Queer British Art 1861-1967, Tate Britain (until 1 October)
Duncan Grant's Bathing (1911) (© Tate)
This is as much a slice of social history as an art exhibition, spanning as it does the century-plus between the abolition of the death penalty for sodomy in 1861 and the partial decriminalisation of male homosexuality, marked by the passing of the 1967 Sexual Offences Act. A complicated history of sexuality and desire plays out in a rich parade of imagery, artefacts, ephemera and anecdotes, from the first roomful of seethingly repressed Victorian homoeroticism to the final gallery hung with the painted sexual tussling of Francis Bacon and David Hockney’s gay imagery.
There is a great deal to read as well as to see. And some of the stories are heart rending. The arrest of Simeon Solomon for cottaging in both London and Paris brought about his ruin and he spent the last 20 years of his life in St Giles workhouse. We now know the outcome, but there’s still a frisson on encountering the Marquess of Queensberry’s calling card left for “Oscar Wilde posing as somdomite [sic]”, especially when it is to be found near a full-length portrait of Wilde in his prime, which in turn hangs next to the original door of Wilde’s cell in Reading gaol.

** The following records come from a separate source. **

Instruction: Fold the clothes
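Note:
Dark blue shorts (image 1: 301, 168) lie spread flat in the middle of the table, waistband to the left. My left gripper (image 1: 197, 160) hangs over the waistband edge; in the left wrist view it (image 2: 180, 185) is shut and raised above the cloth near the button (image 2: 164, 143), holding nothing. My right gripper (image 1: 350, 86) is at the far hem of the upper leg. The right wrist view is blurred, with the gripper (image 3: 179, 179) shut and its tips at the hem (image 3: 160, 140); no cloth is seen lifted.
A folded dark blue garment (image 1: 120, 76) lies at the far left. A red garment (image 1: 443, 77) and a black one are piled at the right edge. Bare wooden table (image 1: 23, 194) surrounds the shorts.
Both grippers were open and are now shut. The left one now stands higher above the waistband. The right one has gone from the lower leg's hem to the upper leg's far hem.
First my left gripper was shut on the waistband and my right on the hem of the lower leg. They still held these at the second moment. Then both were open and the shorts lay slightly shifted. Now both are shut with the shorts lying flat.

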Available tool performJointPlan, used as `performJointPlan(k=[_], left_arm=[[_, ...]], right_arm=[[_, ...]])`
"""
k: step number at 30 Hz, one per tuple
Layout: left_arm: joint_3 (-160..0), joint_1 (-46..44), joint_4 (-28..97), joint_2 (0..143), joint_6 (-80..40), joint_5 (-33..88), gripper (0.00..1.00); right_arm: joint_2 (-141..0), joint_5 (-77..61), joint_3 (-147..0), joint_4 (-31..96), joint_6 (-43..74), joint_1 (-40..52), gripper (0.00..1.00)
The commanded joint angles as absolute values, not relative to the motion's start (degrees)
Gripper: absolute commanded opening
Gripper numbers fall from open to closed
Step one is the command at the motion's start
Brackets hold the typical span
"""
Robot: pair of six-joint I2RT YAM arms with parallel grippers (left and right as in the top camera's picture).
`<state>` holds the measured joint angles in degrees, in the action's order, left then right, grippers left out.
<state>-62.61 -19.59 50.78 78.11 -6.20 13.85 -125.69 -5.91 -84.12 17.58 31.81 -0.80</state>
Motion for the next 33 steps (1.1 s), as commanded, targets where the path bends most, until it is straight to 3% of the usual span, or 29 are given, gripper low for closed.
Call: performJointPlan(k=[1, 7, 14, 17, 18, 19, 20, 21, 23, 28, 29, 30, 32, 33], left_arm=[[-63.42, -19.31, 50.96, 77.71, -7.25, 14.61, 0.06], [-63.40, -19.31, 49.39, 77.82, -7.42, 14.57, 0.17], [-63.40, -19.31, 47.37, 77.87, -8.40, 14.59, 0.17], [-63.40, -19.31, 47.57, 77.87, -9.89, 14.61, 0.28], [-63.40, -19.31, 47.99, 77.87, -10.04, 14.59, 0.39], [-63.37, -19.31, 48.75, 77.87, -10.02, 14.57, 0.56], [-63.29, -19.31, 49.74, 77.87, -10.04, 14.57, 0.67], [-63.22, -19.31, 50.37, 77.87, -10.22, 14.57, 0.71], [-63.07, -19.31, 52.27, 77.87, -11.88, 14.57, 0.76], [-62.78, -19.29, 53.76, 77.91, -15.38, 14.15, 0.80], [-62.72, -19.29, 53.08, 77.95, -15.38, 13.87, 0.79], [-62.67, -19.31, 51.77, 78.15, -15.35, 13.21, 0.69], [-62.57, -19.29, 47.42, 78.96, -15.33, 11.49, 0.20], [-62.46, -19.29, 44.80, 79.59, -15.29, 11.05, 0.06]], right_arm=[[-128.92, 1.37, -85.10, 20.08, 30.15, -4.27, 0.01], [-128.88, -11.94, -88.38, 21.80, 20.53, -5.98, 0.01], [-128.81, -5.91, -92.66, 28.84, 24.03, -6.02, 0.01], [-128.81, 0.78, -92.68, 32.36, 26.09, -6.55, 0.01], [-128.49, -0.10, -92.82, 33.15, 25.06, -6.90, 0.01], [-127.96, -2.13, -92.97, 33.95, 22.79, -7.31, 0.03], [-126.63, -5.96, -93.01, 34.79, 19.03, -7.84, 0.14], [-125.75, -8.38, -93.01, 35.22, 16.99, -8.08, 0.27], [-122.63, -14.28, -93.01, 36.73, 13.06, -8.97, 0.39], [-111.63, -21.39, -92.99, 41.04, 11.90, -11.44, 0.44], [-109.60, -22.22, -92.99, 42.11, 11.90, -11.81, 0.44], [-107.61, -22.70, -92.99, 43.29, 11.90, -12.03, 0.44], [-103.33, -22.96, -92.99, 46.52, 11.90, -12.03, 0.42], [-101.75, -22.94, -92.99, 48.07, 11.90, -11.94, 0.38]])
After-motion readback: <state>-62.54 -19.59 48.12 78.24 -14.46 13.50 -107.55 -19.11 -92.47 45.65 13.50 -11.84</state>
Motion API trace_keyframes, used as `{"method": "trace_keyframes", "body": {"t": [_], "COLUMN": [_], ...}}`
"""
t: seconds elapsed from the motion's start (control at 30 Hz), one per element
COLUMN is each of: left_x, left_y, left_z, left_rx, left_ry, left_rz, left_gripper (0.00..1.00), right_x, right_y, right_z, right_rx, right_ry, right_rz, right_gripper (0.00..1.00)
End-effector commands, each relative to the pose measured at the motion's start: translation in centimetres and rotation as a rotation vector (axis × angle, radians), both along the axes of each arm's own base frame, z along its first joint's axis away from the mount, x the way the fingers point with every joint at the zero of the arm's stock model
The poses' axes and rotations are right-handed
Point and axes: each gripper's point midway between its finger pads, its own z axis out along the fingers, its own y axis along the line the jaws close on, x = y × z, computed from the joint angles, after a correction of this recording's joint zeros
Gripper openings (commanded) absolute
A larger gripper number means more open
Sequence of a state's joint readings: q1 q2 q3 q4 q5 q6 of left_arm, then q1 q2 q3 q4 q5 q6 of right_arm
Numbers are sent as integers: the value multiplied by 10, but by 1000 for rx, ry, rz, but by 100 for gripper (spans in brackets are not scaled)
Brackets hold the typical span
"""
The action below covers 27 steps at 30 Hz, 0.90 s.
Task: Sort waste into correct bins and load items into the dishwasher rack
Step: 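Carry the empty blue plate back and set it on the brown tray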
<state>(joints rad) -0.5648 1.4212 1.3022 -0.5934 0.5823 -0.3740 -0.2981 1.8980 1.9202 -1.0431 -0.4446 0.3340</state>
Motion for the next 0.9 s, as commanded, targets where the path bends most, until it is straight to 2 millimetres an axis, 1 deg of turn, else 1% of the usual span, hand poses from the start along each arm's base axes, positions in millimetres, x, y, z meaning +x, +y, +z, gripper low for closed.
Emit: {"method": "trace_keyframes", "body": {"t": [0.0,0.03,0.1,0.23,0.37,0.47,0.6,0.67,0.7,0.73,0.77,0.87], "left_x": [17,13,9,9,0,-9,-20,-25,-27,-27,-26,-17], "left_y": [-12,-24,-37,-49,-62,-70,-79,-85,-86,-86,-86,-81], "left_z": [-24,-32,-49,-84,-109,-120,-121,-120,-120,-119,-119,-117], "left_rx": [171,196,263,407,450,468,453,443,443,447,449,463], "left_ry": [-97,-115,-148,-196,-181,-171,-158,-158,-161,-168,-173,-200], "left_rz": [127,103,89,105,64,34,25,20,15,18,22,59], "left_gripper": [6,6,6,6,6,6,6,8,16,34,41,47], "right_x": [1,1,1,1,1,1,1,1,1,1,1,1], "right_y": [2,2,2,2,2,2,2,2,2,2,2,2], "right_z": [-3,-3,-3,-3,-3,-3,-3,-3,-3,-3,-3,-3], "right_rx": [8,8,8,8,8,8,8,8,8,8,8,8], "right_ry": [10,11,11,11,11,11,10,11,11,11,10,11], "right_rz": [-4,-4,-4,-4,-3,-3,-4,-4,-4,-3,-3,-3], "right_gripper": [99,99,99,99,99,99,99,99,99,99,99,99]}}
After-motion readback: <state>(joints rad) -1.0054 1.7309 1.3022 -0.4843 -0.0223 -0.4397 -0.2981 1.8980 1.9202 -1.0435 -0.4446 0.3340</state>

More cheering are Noël Coward’s vermillion monogramed dressing gown; the display of the wickedly funny collaged adjustments made to the covers of Islington library books by Joe Orton and Kenneth Halliwell; and a brimming box of more than 200 brass buttons, each one assiduously collected by the artists Dicky Chopping and Denis Wirth-Miller after a uniformed sexual encounter.
Then of course there are some exceptional works of art. As well as Duncan Grant’s schematic swimmers—at the time deemed too erotic for the dining room of Borough Polytechnic and now owned by the Tate—there is a vitrine of his powerful erotic drawings. Other highlights include Gluck’s forthright chin-jutting self-portrait; William Strang’s depiction of Vita Sackville-West, resplendent in a dashing red hat; and Laura Knight’s audacious 1913 rendition of herself painting a rosy buttocked female model. Edward Burra’s luminous watercolour of pneumatic soldiers lounging in commedia dell'arte masks also presents a strikingly unorthodox view of the wartime military.
But inevitably all of this is only a partial and selective view. Each room of the show—and pretty much every one of its cast of characters—could be expanded into an endless series of exhibitions. And let’s not forget that it also only goes up to 1967. More, please.